Steps to create Compiled Query:

• Create a static class
• Add System.Data.Linq namespace
• Use LINQ's CompiledQuery class to create compiled LINQ query

Below example illustrates creating CompiledQuery with no parameters:

static class MyCompliedQueries

{

public static Func<DataClasses1DataContext ,IQueryable<Person>>
CompliedQueryForPesron = CompiledQuery.Compile((DataClasses1DataContext context)=>from c in context.Persons select c );

}

Above CompiledQuery can be called as below:

DataClasses1DataContext context = new DataClasses1DataContext();
var result = MyCompliedQueries.CompliedQueryForPesron(context);

Below example illustrates creating CompiledQuery with parameters:

static class MyCompliedQueries

{

public static Func<DataClasses1DataContext, int, IQueryable<Person>>
CompliedQueryForPesron = CompiledQuery.Compile(
(DataClasses1DataContext context, int personId)=>from c in context.Persons where c.PersonID == personId select c );

}

Above CompiledQuery can be called as below:

DataClasses1DataContext context = new DataClasses1DataContext();
var result = MyCompliedQueries.CompliedQueryForPesron(context, 9);

Retrieve only Required Records
To improve performance while retrieving records, retrieve only required no of records by using Take, While and Skip methods.
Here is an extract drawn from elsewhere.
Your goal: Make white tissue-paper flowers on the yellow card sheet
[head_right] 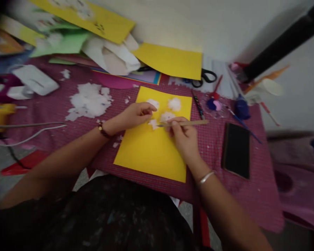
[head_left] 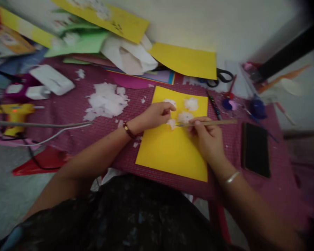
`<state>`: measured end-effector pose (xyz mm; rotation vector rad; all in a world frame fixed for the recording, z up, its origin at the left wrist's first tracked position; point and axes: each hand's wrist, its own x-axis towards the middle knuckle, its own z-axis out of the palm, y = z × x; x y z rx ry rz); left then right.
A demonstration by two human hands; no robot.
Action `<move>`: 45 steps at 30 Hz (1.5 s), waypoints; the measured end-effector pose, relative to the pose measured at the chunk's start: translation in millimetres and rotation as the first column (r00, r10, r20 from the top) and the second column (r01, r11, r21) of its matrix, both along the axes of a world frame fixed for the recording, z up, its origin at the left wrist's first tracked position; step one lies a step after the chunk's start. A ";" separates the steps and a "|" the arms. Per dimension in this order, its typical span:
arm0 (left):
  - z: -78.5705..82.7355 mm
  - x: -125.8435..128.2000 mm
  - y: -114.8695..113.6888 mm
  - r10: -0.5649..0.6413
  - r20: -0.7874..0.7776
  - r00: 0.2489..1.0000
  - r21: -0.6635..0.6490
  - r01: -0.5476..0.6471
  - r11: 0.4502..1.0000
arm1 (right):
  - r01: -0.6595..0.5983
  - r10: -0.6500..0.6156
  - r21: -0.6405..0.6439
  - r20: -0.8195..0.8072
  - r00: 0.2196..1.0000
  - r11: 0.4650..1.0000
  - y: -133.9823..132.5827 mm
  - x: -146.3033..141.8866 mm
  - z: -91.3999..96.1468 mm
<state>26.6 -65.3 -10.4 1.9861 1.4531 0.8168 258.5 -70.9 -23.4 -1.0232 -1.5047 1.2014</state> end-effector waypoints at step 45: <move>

DataClasses1DataContext context = new DataClasses1DataContext();
int pageSize=10,startingPageIndex=2;

List lstCus = context.Persons.Take(pageSize).Skip(startingPageIndex * pageSize).ToList();

Avoid Contains
Try avoid using Contains of LINQ. This will be converted as "WHERE IN" in SQL which cause performance degrades.

Avoid Views
SQL Views degrade LIQ query performance. These are slow and impact performance badly. So avoid using Views in LINQ to Entities.

Debug and Optimize LINQ Query
With the help of LINQ Pad one can debug and optimize query. This tool can be used to optimize LINQ query.